# George E. P. Box (1919-2013)

March was a terribly sad month for the University of Wisconsin; just days after losing Mary Ellen Rudin, George E. P. Box also passed away. He was 93.

Among laypeople, Box is best known for his aphorism that “All models are wrong, but some are useful”, a quote that would probably work well as a podcast title. However, Box’s contributions to maths went further than just a brilliant witticism.

Born in Kent in 1919, his studies in Chemistry were cut short by the second world war, during which he taught himself statistics; after the war, he changed his degree to Mathematics and Statistics at UCL and studied under Egon Pearson to complete his PhD in 1953. After a spell working for ICI, followed by spells as a peripatetic academic, Box moved to the University of Wisconsin in 1960 to create the Department of Statistics and remained there until he ‘retired’ in 1992. I’m not sure academics ever truly retire; Box remained active in research until very recently.

His first marriage was to Jessie Ward, his second to the author Joan Fisher, then in 1985 he married Claire Quist. Curiously, both his supervisor and second wife were the offspring of great statisticians – Egon was the son of Karl Pearson, and Joan the daughter of Ronald Fisher.

One of the benefits – or possibly perils – of being self-taught is that you end up with a habit of discovering things for yourself. In Box’s case, he became one of the pioneers of modern statistics.
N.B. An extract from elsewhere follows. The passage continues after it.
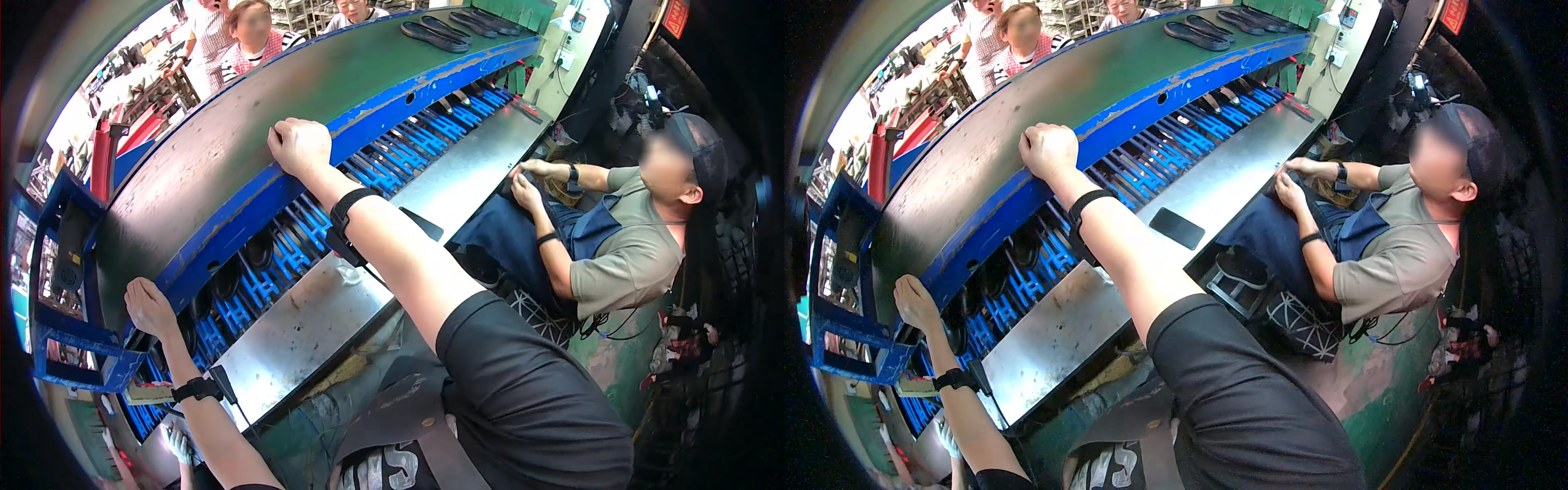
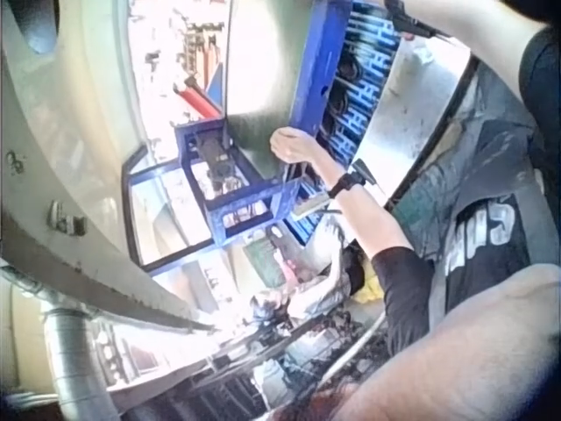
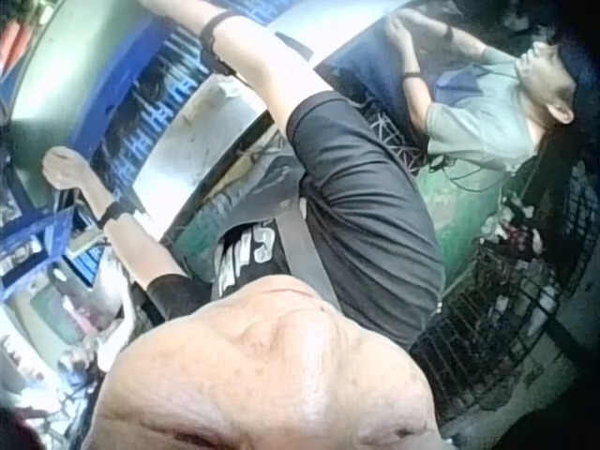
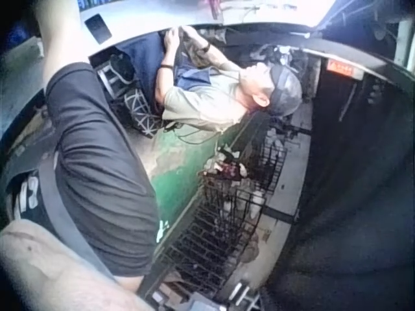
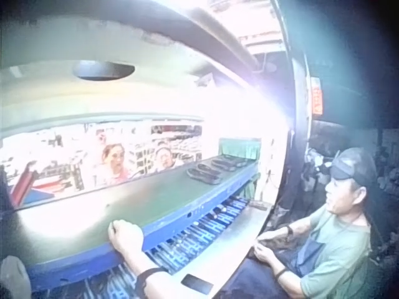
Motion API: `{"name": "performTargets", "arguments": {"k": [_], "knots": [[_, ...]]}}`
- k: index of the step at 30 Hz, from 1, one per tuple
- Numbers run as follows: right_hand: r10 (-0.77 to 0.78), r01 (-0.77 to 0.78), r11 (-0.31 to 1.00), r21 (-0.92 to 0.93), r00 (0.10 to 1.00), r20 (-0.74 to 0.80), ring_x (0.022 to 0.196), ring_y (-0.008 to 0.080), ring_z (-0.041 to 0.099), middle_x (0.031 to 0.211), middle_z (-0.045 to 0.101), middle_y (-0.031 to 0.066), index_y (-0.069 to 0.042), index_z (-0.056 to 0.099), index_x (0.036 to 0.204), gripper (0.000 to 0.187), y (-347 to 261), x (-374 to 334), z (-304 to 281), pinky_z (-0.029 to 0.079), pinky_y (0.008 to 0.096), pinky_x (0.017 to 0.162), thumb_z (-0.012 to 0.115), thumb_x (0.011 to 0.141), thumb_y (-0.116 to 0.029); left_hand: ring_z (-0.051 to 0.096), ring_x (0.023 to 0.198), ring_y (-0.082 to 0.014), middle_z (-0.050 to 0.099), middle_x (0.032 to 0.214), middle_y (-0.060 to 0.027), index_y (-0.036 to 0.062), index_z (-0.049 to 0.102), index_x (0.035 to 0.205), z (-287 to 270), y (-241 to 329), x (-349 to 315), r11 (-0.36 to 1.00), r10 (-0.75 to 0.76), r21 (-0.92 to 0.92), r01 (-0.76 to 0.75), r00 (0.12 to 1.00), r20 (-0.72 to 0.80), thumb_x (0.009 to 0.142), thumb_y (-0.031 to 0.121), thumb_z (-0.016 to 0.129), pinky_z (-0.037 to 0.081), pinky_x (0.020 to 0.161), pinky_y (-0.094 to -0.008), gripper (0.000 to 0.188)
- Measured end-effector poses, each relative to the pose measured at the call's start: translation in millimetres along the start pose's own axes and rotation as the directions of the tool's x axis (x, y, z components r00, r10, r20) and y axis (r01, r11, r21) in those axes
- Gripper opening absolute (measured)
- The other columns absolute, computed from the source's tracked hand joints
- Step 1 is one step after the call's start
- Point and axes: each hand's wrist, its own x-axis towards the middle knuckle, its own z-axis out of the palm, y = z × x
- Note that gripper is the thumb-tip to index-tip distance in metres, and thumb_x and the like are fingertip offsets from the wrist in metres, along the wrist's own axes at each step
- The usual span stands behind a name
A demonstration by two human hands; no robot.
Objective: Operating and monitoring a shoe manufacturing conveyor rack while other workers process shoes at adjacent stations.
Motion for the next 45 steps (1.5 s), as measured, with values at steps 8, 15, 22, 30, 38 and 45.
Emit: {"name": "performTargets", "arguments": {"k": [8,15,22,30,38,45], "knots": [[-0.014,0.014,1.000,-0.008,1.000,-0.023,0.065,0.0291,0.067,0.069,0.066,0.0070,-0.009,0.067,0.064,0.027,1.6,0.6,2.8,0.054,0.0426,0.061,0.064,0.086,-0.024,0.061,0.082,-0.0318,0.063,0.088,-0.0118,0.0014,0.063,0.087,2.2,-2.4,0.0,1.000,-0.011,0.020,0.011,1.000,0.020,0.100,0.015,0.051,0.050,0.074,-0.0428,0.023],[0.024,-0.024,1.000,-0.004,1.000,0.016,0.069,0.0296,0.068,0.070,0.068,0.0093,-0.009,0.069,0.063,0.027,0.1,1.5,-0.6,0.055,0.0423,0.068,0.063,0.085,-0.024,0.061,0.082,-0.0320,0.063,0.086,-0.0121,0.0015,0.062,0.085,-1.0,4.1,2.6,1.000,-0.002,0.015,0.002,1.000,-0.007,0.101,0.016,0.049,0.050,0.072,-0.0435,0.025],[-0.017,0.016,1.000,-0.018,1.000,-0.022,0.065,0.0291,0.067,0.068,0.066,0.0075,-0.009,0.066,0.063,0.028,0.9,2.6,0.0,0.055,0.0422,0.062,0.064,0.086,-0.026,0.060,0.079,-0.0311,0.062,0.084,-0.0112,0.0027,0.062,0.083,-1.4,2.8,4.6,1.000,0.004,0.003,-0.004,1.000,-0.031,0.099,0.015,0.051,0.049,0.071,-0.0429,0.023],[0.017,-0.017,1.000,-0.013,1.000,0.025,0.069,0.0285,0.068,0.071,0.069,0.0084,-0.010,0.070,0.064,0.025,-0.5,2.7,-2.1,0.055,0.0419,0.068,0.063,0.084,-0.024,0.061,0.079,-0.0303,0.063,0.084,-0.0103,0.0022,0.063,0.084,-4.1,5.0,4.8,1.000,0.016,0.008,-0.015,0.999,-0.040,0.099,0.014,0.052,0.050,0.071,-0.0418,0.022],[-0.026,0.025,0.999,-0.028,0.999,-0.033,0.064,0.0298,0.067,0.068,0.066,0.0074,-0.009,0.067,0.064,0.028,1.0,2.8,0.6,0.055,0.0421,0.062,0.065,0.086,-0.026,0.061,0.079,-0.0307,0.063,0.084,-0.0110,0.0016,0.063,0.083,-4.5,3.2,5.2,1.000,0.022,0.016,-0.021,0.999,-0.050,0.099,0.014,0.052,0.050,0.071,-0.0419,0.023],[-0.028,0.027,0.999,-0.026,0.999,-0.029,0.064,0.0296,0.067,0.068,0.066,0.0074,-0.009,0.067,0.064,0.028,2.0,2.9,0.5,0.055,0.0423,0.062,0.065,0.086,-0.026,0.060,0.078,-0.0315,0.062,0.083,-0.0120,0.0014,0.062,0.082,-4.1,5.4,6.5,1.000,0.023,0.009,-0.023,0.999,-0.039,0.099,0.013,0.052,0.050,0.070,-0.0426,0.023]]}}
In 1951, Box and K.B. Wilson developed an approach to experimental design known as response surface methodology. RSM uses a two-step process of determining which variables are significant, before fitting a second-order polynomial to them. This makes it possible (and, more to the point, affordable) to distinguish between processes stuck at saddle points and processes that had reached true extrema. The Box-Behnken design is an example of this: each control variable can take one of three values (low, central or high) and, rather than test each possible combination, you pick enough combinations relatively ‘close’ to the centre to fit a quadratic model. With seven factors, for instance, you would perform around 60 experiments rather than the $3^7=2,187$ I would naively have tried.

With Mervin Muller, Box developed an ingenious method (the Box-Muller transform) to generate independent, normally-distributed random variables in two dimensions. Given $X$ and $Y$, both drawn from uniform distributions on $(0,1]$, the variables $Z_0 = \sqrt{-2 \ln X} \cos(2\pi Y)$ and $Z_1 = \sqrt{-2 \ln X} \sin(2\pi Y)$ are independent and normally distributed.

Had Dr Seuss been a statistician, he might have come up with the Box-Cox transformation, a method for taming data with non-constant variance using a power law (and, probably, foxes in socks). The transformation finds the most likely power law, given the data, and – if you’re lucky – gives you a truncated normal distribution in the transformed data.

Box was also a field leader in time-series analysis, developing the Box-Jenkins methodology with and the Ljung-Box test with collaborators Gwilym Jenkins and Greta Ljung, although I can’t tell which worked on which. The Box-Jenkins model estimates parameters for autoregression (to find periodic variations) and a moving average term (to find how the data varies over time) for suitable time-series data; the Ljung-Box test determines whether a data series is significantly autocorrelated.

Box also wrote, with William and Stu Hunter, Statistics for Experimenters, possibly the book in the field – yours for just £91!.

As a final disclaimer, I should note that I am not a statistician. This means that, in all likelihood, these summaries are wrong, but hopefully useful.

George E. P. Box at Wikipedia

George E. P. Box at MacTutor

George Box at the American Society for Quality

### Correction

This post was updated on April 9th, 2013 because the previous version had omitted Jessie Ward. Thanks to John Hunter for pointing out the error.